COLLECTED MATERIAL:
----------------------------------------
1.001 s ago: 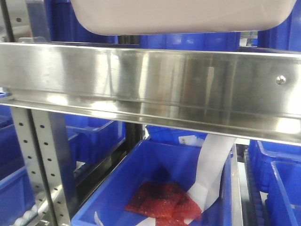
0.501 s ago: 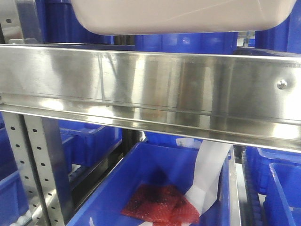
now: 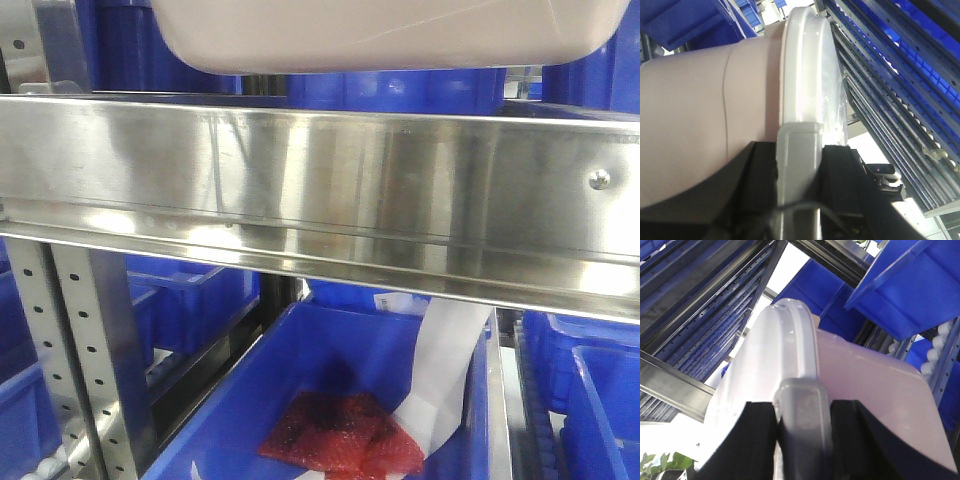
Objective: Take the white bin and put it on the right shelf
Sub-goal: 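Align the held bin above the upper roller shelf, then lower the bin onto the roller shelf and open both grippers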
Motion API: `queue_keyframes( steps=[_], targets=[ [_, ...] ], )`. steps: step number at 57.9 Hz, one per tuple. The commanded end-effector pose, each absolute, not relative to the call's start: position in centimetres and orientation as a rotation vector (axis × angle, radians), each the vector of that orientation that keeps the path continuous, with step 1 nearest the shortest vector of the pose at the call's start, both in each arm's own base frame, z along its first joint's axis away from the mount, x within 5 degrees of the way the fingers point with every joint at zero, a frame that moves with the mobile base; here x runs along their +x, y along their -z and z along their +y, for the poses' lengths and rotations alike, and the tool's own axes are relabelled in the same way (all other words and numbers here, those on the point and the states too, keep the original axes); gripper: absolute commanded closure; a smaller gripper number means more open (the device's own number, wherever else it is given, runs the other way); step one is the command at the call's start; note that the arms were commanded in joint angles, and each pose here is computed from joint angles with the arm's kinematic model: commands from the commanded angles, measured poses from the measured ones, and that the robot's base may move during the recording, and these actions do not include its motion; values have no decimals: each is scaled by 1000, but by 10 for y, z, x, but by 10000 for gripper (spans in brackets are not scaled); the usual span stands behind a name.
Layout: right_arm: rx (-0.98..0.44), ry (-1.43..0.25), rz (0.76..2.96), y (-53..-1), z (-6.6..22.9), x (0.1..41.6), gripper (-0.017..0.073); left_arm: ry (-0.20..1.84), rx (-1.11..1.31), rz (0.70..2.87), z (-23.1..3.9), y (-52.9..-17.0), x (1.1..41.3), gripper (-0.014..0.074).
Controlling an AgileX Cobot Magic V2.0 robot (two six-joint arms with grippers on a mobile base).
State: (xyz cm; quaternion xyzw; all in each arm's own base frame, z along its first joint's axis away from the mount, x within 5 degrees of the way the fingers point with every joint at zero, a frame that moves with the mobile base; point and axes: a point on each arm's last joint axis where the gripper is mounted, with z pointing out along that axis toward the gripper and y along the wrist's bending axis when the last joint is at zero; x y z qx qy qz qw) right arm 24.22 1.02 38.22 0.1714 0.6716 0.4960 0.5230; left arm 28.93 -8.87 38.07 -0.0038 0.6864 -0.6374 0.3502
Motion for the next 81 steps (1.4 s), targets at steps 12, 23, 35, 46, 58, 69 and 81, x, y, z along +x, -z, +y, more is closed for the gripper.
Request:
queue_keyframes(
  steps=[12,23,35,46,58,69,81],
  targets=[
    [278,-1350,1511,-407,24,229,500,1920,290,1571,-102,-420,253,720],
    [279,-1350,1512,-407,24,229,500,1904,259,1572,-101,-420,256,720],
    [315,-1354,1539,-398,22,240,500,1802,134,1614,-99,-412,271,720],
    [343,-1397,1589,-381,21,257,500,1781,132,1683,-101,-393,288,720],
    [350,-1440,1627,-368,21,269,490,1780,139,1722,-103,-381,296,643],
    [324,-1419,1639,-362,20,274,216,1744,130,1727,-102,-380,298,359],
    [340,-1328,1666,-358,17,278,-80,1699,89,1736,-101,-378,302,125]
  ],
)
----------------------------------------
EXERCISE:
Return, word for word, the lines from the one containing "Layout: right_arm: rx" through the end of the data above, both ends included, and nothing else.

EXERCISE SOLUTION:
Layout: right_arm: rx (-0.98..0.44), ry (-1.43..0.25), rz (0.76..2.96), y (-53..-1), z (-6.6..22.9), x (0.1..41.6), gripper (-0.017..0.073); left_arm: ry (-0.20..1.84), rx (-1.11..1.31), rz (0.70..2.87), z (-23.1..3.9), y (-52.9..-17.0), x (1.1..41.3), gripper (-0.014..0.074).
Controlling an AgileX Cobot Magic V2.0 robot (two six-joint arms with grippers on a mobile base).
State: (xyz cm; quaternion xyzw; all in each arm's own base frame, z along its first joint's axis away from the mount, x within 5 degrees of the way the fingers point with every joint at zero, a frame that moves with the mobile base; point and axes: a point on each arm's last joint axis where the gripper is mounted, with z pointing out along that axis toward the gripper and y along the wrist's bending axis when the last joint is at zero; x y z qx qy qz qw) right arm 24.22 1.02 38.22 0.1714 0.6716 0.4960 0.5230; left arm 28.93 -8.87 38.07 -0.0038 0.6864 -0.6374 0.3502
Motion for the next 81 steps (1.4 s), targets at steps 12, 23, 35, 46, 58, 69 and 81, x, y, z along +x, -z, +y, more is closed for the gripper.
Request:
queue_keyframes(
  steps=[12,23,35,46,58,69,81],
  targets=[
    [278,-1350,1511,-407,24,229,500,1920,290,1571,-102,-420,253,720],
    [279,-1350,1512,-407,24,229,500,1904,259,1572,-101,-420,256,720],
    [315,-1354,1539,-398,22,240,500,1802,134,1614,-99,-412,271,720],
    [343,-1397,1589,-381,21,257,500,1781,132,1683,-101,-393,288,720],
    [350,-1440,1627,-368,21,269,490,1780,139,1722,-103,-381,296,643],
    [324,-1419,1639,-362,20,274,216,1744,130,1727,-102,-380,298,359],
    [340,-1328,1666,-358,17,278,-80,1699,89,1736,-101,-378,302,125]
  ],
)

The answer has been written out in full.